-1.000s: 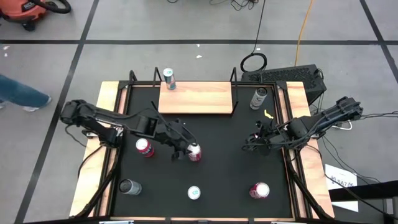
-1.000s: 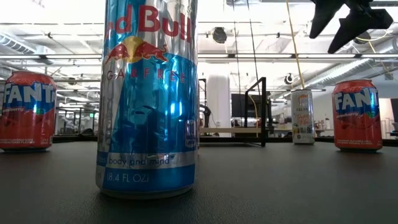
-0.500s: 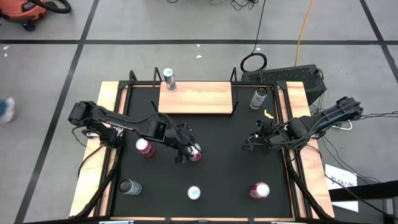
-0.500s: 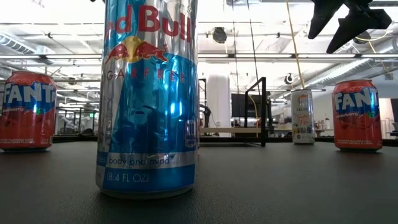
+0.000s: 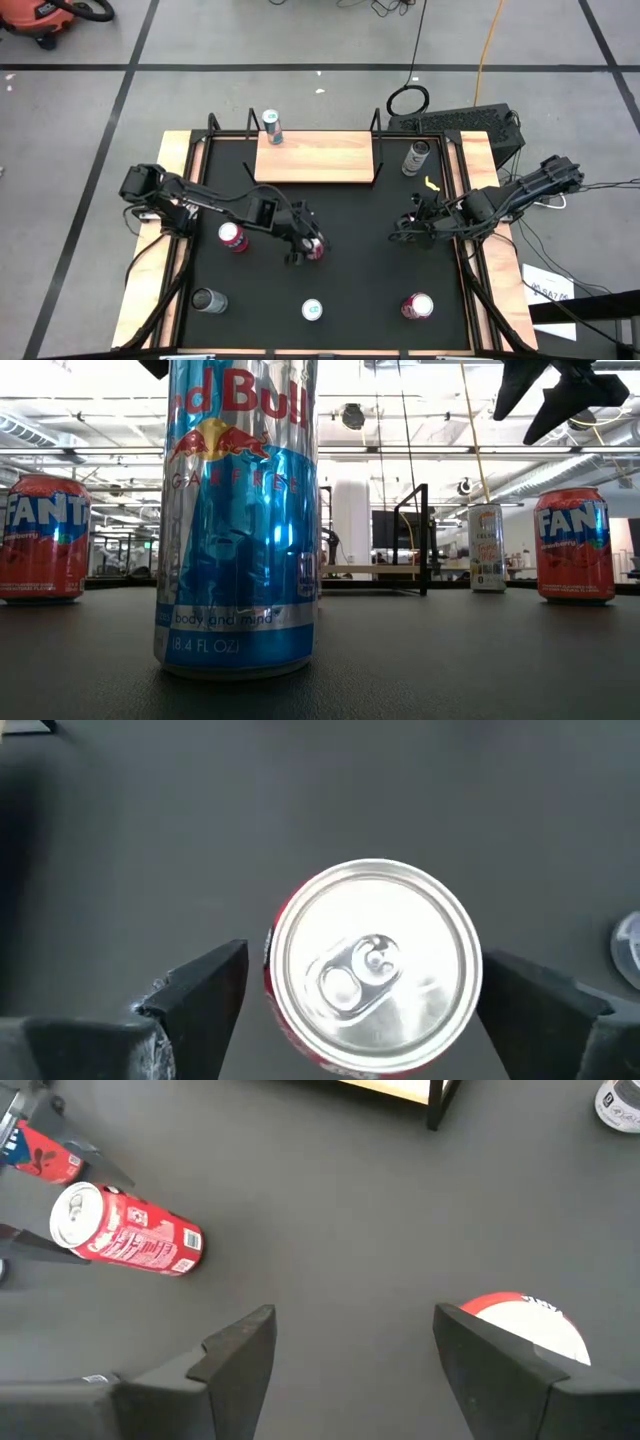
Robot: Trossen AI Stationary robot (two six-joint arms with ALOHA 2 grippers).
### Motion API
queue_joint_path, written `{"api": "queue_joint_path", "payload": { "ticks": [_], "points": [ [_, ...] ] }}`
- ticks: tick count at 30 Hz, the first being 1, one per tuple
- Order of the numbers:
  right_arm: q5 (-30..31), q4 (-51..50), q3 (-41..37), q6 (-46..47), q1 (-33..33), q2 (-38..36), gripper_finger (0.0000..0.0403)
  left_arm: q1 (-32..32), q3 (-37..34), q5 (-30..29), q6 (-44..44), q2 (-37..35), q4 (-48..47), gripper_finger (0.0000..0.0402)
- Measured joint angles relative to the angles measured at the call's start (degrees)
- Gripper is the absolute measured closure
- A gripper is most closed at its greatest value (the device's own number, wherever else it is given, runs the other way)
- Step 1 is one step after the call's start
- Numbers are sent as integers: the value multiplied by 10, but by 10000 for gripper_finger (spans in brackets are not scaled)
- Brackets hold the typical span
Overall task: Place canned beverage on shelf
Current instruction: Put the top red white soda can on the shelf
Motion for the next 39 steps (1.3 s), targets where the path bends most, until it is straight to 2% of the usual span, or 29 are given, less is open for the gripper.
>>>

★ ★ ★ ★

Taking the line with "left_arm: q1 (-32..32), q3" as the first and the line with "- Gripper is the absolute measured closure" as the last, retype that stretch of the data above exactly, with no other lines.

◆ **TASK RESPONSE**
  left_arm: q1 (-32..32), q3 (-37..34), q5 (-30..29), q6 (-44..44), q2 (-37..35), q4 (-48..47), gripper_finger (0.0000..0.0402)
- Measured joint angles relative to the angles measured at the call's start (degrees)
- Gripper is the absolute measured closure

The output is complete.